Assigned task
Wherever a line in the records below contains "blanket", copy that line.

[Records from a dataset]
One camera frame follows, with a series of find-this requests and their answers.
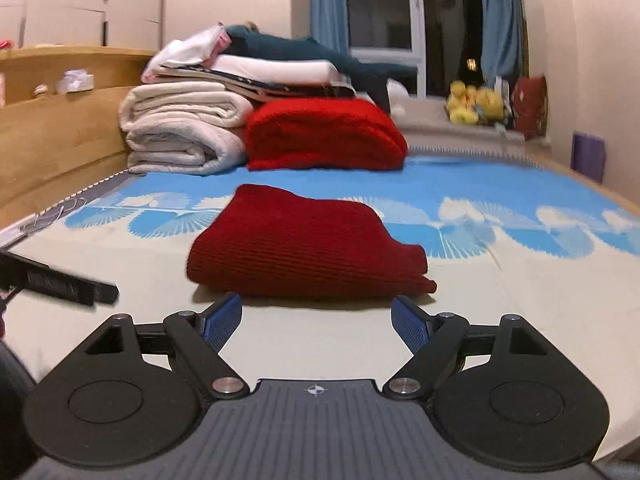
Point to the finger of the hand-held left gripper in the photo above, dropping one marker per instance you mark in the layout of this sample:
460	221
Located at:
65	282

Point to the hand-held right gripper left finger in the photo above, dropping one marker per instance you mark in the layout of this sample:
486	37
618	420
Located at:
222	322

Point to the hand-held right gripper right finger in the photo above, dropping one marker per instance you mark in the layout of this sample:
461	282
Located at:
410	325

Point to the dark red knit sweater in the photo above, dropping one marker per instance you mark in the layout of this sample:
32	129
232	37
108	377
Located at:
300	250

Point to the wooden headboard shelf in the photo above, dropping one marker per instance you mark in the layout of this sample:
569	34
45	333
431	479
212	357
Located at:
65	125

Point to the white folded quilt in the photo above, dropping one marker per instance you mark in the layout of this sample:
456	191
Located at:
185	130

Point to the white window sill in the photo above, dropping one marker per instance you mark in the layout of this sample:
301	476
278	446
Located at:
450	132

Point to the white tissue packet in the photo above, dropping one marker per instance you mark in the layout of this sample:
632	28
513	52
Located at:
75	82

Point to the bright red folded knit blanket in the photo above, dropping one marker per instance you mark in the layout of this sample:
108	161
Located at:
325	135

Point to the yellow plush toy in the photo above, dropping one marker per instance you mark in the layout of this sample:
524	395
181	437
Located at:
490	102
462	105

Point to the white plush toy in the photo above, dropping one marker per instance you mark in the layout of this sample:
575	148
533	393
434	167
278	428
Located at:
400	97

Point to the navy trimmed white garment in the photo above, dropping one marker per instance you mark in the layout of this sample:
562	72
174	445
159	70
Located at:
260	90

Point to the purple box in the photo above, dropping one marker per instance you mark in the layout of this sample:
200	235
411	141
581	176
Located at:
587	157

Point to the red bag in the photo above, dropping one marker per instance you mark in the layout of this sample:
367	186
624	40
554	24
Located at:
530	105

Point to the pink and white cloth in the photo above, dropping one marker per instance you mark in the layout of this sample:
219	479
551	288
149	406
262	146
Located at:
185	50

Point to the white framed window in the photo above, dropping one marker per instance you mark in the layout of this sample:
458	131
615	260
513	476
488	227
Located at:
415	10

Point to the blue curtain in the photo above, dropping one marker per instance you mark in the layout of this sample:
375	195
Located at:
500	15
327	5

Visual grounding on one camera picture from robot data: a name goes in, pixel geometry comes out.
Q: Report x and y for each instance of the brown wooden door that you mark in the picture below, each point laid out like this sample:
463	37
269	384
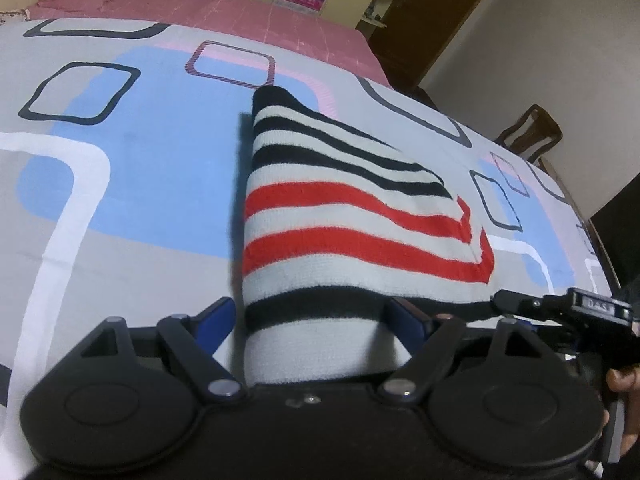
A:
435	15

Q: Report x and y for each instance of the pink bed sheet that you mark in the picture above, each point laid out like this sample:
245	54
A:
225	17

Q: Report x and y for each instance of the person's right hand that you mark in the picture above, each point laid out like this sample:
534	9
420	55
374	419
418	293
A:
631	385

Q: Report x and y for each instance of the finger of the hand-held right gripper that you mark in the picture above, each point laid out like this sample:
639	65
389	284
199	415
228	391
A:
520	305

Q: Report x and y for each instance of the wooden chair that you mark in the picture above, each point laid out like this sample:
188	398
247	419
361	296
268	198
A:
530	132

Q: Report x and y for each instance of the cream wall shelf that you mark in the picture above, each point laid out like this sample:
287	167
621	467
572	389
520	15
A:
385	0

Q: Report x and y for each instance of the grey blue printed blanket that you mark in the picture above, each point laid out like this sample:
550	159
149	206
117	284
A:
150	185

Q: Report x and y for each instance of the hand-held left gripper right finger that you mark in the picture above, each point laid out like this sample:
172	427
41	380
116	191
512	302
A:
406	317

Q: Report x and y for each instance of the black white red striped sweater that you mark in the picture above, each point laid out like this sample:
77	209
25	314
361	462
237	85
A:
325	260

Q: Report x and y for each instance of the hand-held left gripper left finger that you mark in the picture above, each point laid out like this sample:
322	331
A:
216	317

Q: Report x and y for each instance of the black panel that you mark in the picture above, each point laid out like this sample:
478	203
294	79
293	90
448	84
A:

Reply to the exercise
Point to the bright red folded knit blanket in the photo above, dropping one marker per instance you mark in the layout of this sample:
Q: Report x and y for each instance of the grey blue printed blanket that you mark in the picture above, each point laid out like this sample:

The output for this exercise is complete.